Ambassador of Liberia to France
- In office November 2024 – present
- Appointed by: Joseph Boakai
- Preceded by: Geraldine Bass-Golokeh

Personal details
- Born: March 6, 1981 (age 45) Nimba County, Liberia
- Party: Liberty Party
- Alma mater: University of Liberia University of the Witwatersrand Durban University of Technology
- Occupation: Diplomat

= Teeko Tozay Yorlay =

Liberian diplomat

Teeko Tozay Yorlay also known as Teeko T. Yorlay (born March 6, 1981), is a Liberian diplomat. Since November 2024, he has served as Liberia’s Ambassador Extraordinary and Plenipotentiary to France and Permanent Delegate to UNESCO, with concurrent accreditation to Spain, Portugal, Greece, Switzerland, Cyprus, and Monaco. Prior to his appointment, he worked with the MONUSCO and the UN Departments of Political and Peacebuilding Affairs in New York. In Liberia, he previously held senior positions at the Internal Affairs Ministry, Ministry of Youth and Sports, and the Gender, Children and Social Protection Ministry.
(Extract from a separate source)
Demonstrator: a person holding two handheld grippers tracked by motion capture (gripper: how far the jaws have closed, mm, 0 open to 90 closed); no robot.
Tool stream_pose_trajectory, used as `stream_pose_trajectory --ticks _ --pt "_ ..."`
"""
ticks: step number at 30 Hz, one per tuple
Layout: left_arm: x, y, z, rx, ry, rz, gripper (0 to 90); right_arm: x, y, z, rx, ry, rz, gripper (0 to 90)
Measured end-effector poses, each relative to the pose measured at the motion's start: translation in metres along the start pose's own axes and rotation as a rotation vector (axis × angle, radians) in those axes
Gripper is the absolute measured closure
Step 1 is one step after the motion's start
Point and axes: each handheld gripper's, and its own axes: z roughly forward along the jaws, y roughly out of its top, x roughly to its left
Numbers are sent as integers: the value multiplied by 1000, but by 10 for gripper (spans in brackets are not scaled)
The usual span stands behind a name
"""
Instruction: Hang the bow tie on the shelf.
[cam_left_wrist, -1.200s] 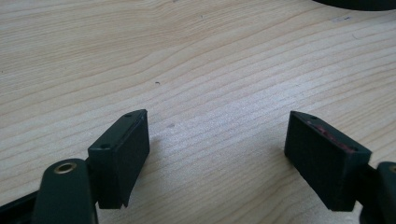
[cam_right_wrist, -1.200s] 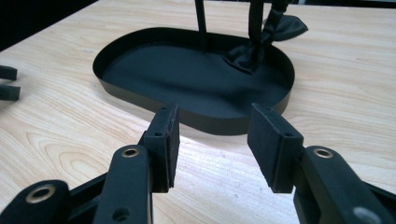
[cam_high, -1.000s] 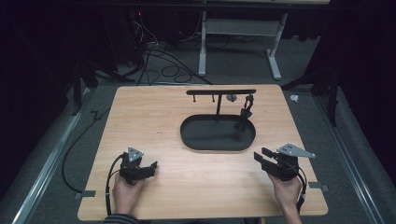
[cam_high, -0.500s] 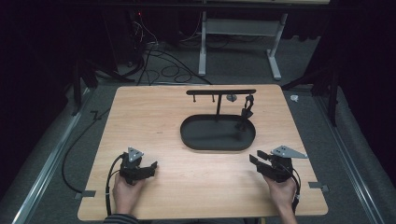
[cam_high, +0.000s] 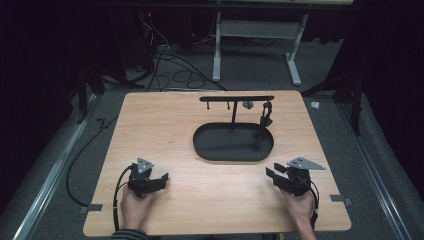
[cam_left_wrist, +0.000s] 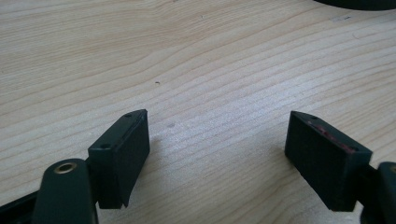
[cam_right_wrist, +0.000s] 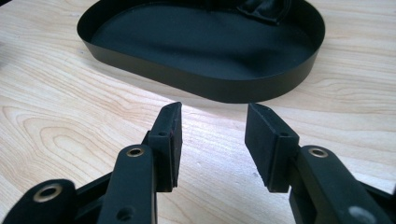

== Early life and education ==
Yorlay was born on March 6, 1981, in Nimba County, Liberia. He earned a Bachelor of Arts in Political Science from the University of Liberia in 2009, followed by a Master of Arts in International Relations in 2011 from the same institution. He later obtained a Postgraduate Diploma in Public and Development Sector Monitoring and Evaluation from the University of the Witwatersrand, South Africa in 2017, and completed a PhD in Management Sciences specializing in Public Administration-Peace Studies at the Durban University of Technology in 2023.

== Career ==
Yorlay served as a youth representative commissioner at Liberia Aids Commission from 2008 to 2012. In addition, he served as Assistant to the Liberia Minister of Internal Affairs from May 2010 to June 2012, where he oversaw local-government administration, policy, and project implementation. He was then appointed Assistant Superintendent of Nimba County until late 2014.

In early 2015, he briefly served as Assistant Minister for Youth Development, focusing on youth empowerment. He also served as national Vice Chairman of Liberty Party for a year from 2016. From December 2017 to May 2021, he assisted technically the Minister of Gender, Children and Social Protection. Yorlay served as Officer for Civil Affairs with MONUSCO in the DR Congo based in Goma from June 2021 to March 2023. He was subsequently promoted to Associate Political Affairs Officer at the UN Departments of Political and Peacebuilding Affairs based in New York, until October 2024.

== Diplomatic career ==
In December 2024, Yorlay was appointed as Ambassador Extraordinary and Plenipotentiary of Liberia to France. He is also accredited to Spain, Portugal, Greece, Switzerland, Cyprus, and Monaco and Permanent Delegation of Liberia to UNESCO.

== Disputes ==
In January 2025, Yorlay faced a brief court inquiry over allegations linked to social media activity in Liberia. The matter was resolved within 24 hours when the Monrovia City Court dismissed the case at the state’s request.